閉鎖された空間に、たくさんの人。人混みなんてごめんだと狩屋は小さく溜め息をついた。
今日は朝錬。しかし、寝坊してしまったから電車でないと間に合わない。仕方なく電車を利用することになったが、他人と密着せざるを得ない状況に、再びため息が漏れた。
動き出して数分。狩屋は、違和感に眉を寄せた。
(ったく、誰だよ)
最初は動いたひずみで手が当たったのだと思っていたが、どうやら違うらしい。
その手は、確かな意思で狩屋の尻を撫でていた。
「…っ?!」
今度は、学生服の上から股間を触り始めた。
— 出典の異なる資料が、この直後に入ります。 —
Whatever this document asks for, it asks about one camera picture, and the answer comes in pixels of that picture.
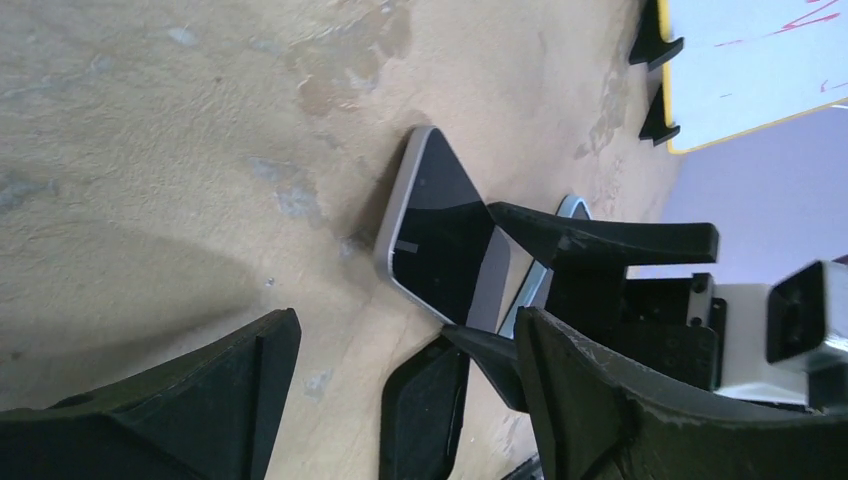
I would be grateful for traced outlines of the black phone case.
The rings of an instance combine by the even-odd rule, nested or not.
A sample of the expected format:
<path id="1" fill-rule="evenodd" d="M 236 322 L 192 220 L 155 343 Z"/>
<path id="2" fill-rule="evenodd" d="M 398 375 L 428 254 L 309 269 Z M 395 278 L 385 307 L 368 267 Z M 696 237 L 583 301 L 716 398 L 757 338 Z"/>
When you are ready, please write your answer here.
<path id="1" fill-rule="evenodd" d="M 437 337 L 399 365 L 382 392 L 380 480 L 447 479 L 463 427 L 470 358 Z"/>

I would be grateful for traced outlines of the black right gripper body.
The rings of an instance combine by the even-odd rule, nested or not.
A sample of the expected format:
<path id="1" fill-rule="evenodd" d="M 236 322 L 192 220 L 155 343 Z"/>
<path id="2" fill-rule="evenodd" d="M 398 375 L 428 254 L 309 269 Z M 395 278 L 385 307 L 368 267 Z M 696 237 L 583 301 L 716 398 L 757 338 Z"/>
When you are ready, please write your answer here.
<path id="1" fill-rule="evenodd" d="M 556 271 L 546 310 L 668 377 L 706 391 L 720 386 L 727 302 L 708 273 L 629 279 L 621 267 Z"/>

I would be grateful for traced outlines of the light blue phone case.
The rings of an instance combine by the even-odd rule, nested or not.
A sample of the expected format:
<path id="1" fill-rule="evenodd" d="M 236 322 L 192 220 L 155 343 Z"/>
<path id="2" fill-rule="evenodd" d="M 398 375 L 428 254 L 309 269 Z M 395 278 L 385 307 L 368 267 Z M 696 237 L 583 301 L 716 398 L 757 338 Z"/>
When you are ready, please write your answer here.
<path id="1" fill-rule="evenodd" d="M 557 217 L 581 220 L 592 219 L 589 206 L 585 199 L 575 194 L 569 194 L 563 198 L 555 215 Z M 513 338 L 518 309 L 520 307 L 544 305 L 550 289 L 551 279 L 552 273 L 549 269 L 536 260 L 531 263 L 520 288 L 497 330 L 498 335 L 508 339 Z"/>

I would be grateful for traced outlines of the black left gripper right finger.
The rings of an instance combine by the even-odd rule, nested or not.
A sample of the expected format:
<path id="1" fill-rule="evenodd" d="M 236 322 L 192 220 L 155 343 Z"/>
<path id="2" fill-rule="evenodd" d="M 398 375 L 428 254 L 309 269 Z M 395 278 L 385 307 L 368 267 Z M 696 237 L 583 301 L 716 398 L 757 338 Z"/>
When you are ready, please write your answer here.
<path id="1" fill-rule="evenodd" d="M 843 479 L 847 418 L 761 406 L 665 376 L 548 312 L 514 339 L 547 479 Z"/>

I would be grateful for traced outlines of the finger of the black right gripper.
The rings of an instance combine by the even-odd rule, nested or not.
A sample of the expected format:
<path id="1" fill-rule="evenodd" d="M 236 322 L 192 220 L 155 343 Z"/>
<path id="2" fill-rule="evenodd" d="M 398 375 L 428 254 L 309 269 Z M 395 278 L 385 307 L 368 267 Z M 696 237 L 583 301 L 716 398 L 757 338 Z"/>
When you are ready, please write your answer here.
<path id="1" fill-rule="evenodd" d="M 461 325 L 446 325 L 441 335 L 477 364 L 509 409 L 529 412 L 519 370 L 518 351 L 512 339 Z"/>
<path id="2" fill-rule="evenodd" d="M 557 217 L 507 202 L 488 206 L 496 225 L 542 265 L 606 269 L 714 263 L 720 235 L 711 223 L 628 223 Z"/>

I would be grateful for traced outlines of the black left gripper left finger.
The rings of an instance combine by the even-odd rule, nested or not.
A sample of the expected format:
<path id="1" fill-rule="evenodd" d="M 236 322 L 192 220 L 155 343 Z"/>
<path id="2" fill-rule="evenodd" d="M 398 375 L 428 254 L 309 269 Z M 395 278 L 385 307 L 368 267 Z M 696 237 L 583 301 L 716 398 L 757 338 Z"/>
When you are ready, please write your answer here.
<path id="1" fill-rule="evenodd" d="M 44 409 L 1 415 L 5 479 L 262 479 L 301 326 L 274 310 L 231 334 Z"/>
ありえない。狩屋はぎ、っと後ろにいるらしい痴漢を睨んだが、その刹那、大きい目を何度も瞬きさせて驚いた。
(名前さん…!)
そこには微笑を浮かべた先輩である名前が立っていた。意外な人物に狩屋は動揺を隠せない。
そんなことをしてるうちにもペニスを下着の上からなぞられる。
「…おはよう狩屋」
「え…あ、名前さん…!」
狩屋のペニスを、ぐり、ぐりと下着越しに扱きながら、名前は楽しそうに微笑む。
どうして、名前がこんなことをするのかがわからない。狩屋は疑問で頭がついていかなかったが、与えられる刺激にじわじわと下半身が反応していく。
「意外と狩屋も楽しんでるんだねえ」
「そ、んなこと…っ」
「ココ、もうこんなにして…やーらしい」
彼女は下着をずらして狩屋のペニスに直に触れた。そしてそのまま上下に擦りだす。
「ッ、う、ぁ…ふぁっ」
周囲に聞こえないように、必死に唇を噛みしめても、隙間から漏れる声。後ろからは彼女の楽しそうな笑い声が響く。
もう、ダメだ。そう思った瞬間、ペニスを擦る手が緩くなって衣服を元通りに直された。
「あ、ふ…っ、名前さ…?」
「時間切れだね」
窓の外に目をやると、下車する駅に間もなく到着するようだ。途中で止められても熱は止まらない。それどころかイきたくて、下半身を見ても天を向いて主張している。
これをどうしようかと狩屋は悩んでいると、名前が彼のそこををやわやわ、と揉みながら妖しく微笑んだ。
「ほら、最後までシてあげるからトイレいこう?」
「……はい」
「ふふ、狩屋可愛いなあ」
囁いてきた名前が電車を降りるのを見て、狩屋も彼女の後を追った。
天馬くん、円堂監督、鬼道コーチ、ごめんなさい。今日の朝錬は行けそうにありません。